Your task
Please, from the entries below, transcribe exactly the lines that begin at the line with "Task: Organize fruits" and end at the line with "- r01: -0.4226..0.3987", without the pictures.
Start of Supplied records
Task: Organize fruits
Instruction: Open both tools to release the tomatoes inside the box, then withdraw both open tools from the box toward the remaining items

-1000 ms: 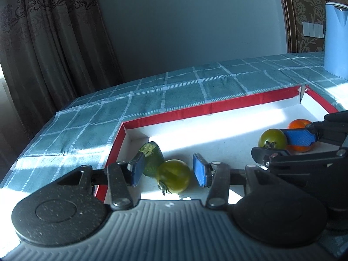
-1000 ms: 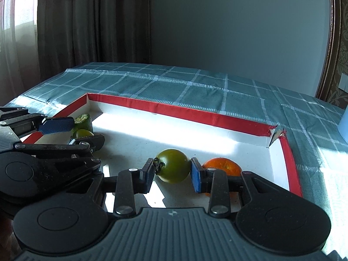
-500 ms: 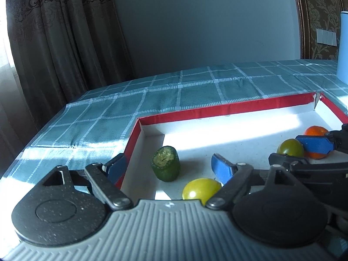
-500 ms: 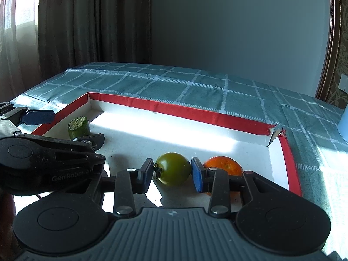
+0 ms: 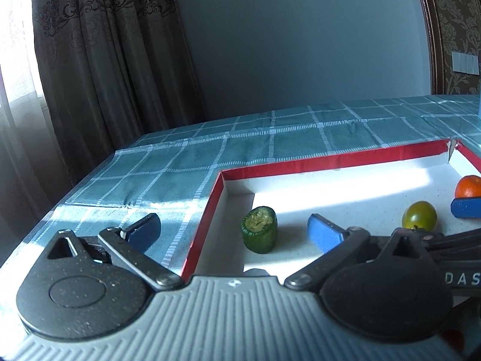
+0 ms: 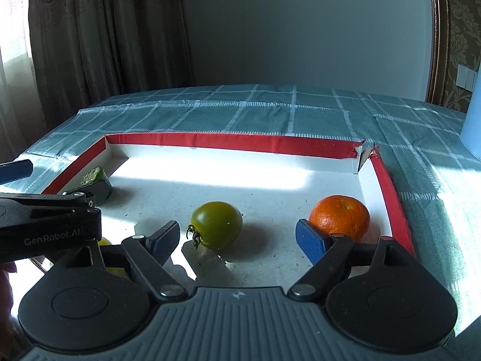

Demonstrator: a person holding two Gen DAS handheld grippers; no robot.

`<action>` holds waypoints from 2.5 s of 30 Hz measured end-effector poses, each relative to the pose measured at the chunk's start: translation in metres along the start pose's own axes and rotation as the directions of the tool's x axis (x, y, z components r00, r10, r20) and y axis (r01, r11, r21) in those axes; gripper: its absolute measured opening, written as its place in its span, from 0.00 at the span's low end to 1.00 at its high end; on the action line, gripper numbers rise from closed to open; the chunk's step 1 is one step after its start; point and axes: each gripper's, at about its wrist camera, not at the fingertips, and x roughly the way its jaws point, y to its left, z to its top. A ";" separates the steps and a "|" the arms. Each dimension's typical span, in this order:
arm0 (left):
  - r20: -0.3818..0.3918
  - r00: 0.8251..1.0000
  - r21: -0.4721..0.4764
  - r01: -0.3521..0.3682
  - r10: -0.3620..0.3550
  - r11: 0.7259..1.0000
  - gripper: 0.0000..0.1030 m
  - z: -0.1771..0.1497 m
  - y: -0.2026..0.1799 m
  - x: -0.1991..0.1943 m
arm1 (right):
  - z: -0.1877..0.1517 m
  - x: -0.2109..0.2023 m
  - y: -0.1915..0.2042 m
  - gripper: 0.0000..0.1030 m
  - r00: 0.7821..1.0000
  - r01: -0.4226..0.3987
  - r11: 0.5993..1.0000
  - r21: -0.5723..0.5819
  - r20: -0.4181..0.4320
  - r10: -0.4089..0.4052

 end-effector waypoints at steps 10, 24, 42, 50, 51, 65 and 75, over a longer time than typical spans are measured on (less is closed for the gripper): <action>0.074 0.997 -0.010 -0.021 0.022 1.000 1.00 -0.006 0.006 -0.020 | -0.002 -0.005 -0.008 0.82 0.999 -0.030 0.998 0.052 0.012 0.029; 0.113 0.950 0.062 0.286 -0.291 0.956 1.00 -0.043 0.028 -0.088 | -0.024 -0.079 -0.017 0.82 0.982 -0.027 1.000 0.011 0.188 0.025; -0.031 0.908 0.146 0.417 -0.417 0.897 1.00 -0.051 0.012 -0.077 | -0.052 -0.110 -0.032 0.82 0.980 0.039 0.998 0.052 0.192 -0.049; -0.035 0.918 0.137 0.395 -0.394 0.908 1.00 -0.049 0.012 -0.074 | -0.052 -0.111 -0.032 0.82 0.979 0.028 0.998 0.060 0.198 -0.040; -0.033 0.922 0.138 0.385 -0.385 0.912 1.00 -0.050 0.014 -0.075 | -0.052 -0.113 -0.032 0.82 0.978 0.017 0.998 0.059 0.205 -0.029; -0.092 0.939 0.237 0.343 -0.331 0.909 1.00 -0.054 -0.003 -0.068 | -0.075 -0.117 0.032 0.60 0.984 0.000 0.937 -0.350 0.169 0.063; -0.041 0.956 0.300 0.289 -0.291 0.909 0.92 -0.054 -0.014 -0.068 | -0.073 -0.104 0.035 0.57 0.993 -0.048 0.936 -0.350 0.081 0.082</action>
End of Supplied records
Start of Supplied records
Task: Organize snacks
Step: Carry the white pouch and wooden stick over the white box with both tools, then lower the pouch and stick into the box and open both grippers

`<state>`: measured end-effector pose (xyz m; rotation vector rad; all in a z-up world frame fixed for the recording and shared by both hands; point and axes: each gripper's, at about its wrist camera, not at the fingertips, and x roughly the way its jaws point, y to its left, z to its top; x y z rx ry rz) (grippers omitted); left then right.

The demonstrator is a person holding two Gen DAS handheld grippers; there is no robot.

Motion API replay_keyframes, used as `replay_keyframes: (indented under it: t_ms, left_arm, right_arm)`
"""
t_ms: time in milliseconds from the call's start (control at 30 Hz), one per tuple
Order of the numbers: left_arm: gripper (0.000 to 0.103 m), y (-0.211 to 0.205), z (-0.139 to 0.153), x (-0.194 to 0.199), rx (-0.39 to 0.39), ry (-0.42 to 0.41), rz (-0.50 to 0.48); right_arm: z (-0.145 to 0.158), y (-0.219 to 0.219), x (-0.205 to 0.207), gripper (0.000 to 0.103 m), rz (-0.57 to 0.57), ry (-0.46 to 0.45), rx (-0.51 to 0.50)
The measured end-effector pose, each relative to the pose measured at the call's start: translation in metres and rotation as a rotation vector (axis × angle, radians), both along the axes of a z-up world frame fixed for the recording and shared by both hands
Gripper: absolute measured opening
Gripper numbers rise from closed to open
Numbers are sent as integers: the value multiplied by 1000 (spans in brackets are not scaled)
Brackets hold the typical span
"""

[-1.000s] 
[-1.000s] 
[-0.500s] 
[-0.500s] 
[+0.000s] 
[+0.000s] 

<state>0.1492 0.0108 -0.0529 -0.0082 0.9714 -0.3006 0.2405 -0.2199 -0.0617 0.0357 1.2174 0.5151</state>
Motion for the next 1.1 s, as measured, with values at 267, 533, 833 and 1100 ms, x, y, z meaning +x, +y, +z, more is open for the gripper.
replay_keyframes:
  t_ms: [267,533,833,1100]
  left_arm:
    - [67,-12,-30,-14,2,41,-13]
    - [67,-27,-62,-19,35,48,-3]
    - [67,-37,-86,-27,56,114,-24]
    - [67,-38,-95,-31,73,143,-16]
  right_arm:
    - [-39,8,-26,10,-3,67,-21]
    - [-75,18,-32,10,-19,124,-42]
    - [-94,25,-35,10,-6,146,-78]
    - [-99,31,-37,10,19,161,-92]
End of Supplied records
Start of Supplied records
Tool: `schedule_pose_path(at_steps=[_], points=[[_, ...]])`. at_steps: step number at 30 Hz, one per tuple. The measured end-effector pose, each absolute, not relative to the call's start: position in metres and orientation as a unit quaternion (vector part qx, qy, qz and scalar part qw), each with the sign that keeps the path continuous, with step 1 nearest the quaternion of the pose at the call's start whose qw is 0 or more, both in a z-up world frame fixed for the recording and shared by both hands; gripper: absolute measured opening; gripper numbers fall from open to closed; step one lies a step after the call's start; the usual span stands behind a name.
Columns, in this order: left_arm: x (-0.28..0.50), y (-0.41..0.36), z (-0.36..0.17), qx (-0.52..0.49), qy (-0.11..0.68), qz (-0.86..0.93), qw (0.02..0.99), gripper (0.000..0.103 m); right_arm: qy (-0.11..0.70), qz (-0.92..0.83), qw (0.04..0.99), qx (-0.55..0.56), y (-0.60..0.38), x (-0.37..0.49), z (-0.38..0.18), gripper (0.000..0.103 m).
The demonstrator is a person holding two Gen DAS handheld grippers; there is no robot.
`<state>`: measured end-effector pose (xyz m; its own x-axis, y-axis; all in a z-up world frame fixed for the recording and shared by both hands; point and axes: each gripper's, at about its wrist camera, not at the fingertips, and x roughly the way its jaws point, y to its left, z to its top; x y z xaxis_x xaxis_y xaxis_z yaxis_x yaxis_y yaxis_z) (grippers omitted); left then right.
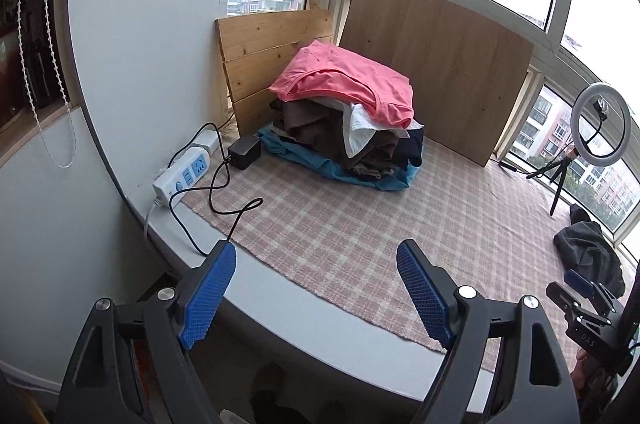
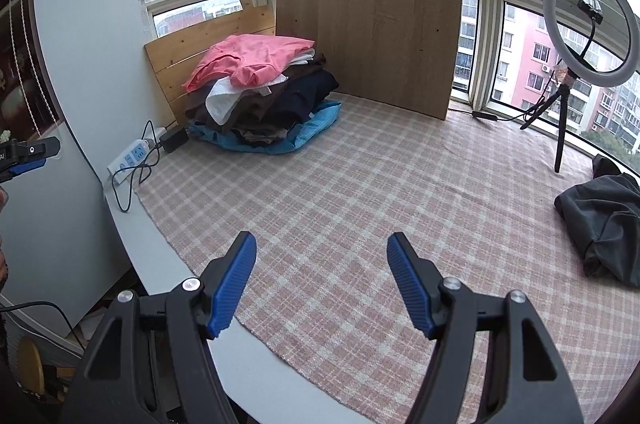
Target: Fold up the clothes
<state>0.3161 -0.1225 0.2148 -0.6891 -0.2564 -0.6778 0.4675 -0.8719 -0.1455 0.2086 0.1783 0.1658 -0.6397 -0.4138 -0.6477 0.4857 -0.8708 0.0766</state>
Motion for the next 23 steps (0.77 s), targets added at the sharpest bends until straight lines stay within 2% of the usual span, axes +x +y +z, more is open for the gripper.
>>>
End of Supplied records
Output of the exercise
Task: Organize fruits
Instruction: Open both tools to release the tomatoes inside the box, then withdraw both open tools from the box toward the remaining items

-1000 ms: 
-1000 ms: 
-500 ms: 
-500 ms: 
+0 ms: 
+0 ms: 

Demonstrator: a person holding two Gen DAS handheld grippers; no robot.

`<action>` holds waypoints from 2.5 s of 30 Hz measured end-effector poses, each relative to the pose measured at the chunk's start: translation in metres along the start pose's own axes and rotation as the directions of the tool's x axis (x, y, z components r00, r10, r20) and y axis (r01, r11, r21) in those axes; gripper: its absolute measured opening, written as its place in its span, from 0.00 at the span's low end to 1.00 at its high end; on the action line, gripper numbers rise from closed to open; the chunk's step 1 is one step after its start; point and axes: each gripper's, at about its wrist camera, not at the fingertips, and x roughly the way its jaws point, y to its left, z to its top. A ";" separates the steps and a "|" the arms. Each dimension's typical span, in this order:
arm0 (left):
  - r20: -0.3818..0.3918
  - r00: 0.8251..1.0000
  - r21: -0.4721..0.4764
  - r01: -0.3521..0.3682
  - r10: -0.3620..0.3550
  - r11: 0.7259..1.0000
  - gripper: 0.0000..0.1030 m
  - z: -0.1771..0.1497 m
  - y: -0.2026..0.1799 m
  - x: -0.1991..0.1943 m
arm1 (right):
  - z: -0.1877..0.1517 m
  - x: -0.2109..0.2023 m
  - y: -0.1915..0.2042 m
  - gripper: 0.0000..0.1030 m
  - r00: 0.7821..1.0000
  - r01: -0.4226..0.3987

This concludes the answer to the exercise.